NTC consulting on safety regime for driverless cars

By Dylan Bushell-Embling
Tuesday, 13 June, 2017

Adobestock 55602540

The National Transport Commission (NTC) is holding a consultation on the development of a national safety regime for autonomous vehicles.

The statutory body is inviting government departments, vehicle manufacturers, transport technology providers and other stakeholders to consider four regulatory options for such a system.

A discussion paper release by the commission lays out the option of continuing the current approach to regulating vehicle standards in Australia, introducing a self-certification system, a pre-market approval regime or an accreditation regime.

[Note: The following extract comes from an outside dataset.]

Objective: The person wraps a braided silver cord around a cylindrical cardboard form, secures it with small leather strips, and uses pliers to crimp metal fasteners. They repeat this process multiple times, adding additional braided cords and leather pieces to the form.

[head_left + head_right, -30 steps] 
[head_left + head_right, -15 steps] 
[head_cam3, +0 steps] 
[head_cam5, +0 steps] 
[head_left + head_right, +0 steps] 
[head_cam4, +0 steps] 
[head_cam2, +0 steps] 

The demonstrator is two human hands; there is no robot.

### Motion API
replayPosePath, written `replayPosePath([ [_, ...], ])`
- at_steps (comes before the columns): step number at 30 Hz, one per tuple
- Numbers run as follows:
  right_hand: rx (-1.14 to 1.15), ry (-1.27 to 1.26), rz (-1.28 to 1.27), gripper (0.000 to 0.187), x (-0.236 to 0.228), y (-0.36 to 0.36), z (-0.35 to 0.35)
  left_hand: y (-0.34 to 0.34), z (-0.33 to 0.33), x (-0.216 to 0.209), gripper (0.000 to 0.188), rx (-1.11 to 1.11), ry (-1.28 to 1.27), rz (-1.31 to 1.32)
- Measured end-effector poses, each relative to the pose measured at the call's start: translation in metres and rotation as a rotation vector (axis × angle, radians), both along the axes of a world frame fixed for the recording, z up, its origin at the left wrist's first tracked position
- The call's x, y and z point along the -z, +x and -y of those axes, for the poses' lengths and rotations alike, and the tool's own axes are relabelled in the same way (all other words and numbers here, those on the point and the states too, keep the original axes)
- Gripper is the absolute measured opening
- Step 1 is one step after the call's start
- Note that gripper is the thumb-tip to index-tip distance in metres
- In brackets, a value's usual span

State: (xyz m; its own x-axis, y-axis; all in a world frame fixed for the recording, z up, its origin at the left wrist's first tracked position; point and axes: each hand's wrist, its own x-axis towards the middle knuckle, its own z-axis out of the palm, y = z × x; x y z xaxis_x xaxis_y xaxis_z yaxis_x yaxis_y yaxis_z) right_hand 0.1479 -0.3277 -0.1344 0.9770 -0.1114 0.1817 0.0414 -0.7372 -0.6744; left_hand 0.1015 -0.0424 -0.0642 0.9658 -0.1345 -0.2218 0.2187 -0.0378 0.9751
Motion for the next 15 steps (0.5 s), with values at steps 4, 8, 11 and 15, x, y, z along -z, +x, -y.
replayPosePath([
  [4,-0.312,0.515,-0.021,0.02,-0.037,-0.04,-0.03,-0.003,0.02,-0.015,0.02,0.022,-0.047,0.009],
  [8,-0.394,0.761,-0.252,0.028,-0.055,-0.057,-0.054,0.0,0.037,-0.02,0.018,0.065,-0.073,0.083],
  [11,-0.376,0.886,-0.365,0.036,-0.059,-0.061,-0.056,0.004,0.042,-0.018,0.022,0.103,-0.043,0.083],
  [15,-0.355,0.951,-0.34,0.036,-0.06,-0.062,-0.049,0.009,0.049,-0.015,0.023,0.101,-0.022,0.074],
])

The options aim to strike a balance between government oversight and industry self-regulation, and Australia’s transport ministers have tasked the NTC with evaluating what level of regulation is required to ensure automated driving technologies remain safe.

“Australian governments are starting to remove legislative barriers to more automated road vehicles. Without a safety assurance system, these vehicles could potentially be deployed with no government oversight or regulatory intervention,” NTC Chief Executive Paul Retter said.

“These technologies are highly innovative, technically advanced and varied, and we don’t yet know if they will be safe. We need a mechanism that supports innovation without unnecessary red tape, but also assures the Australian public that automated vehicles are safe.”

He said Australia’s regulatory system must be able to accommodate the inevitable shift in the risks associated with driving away from human drivers and towards automated driving systems.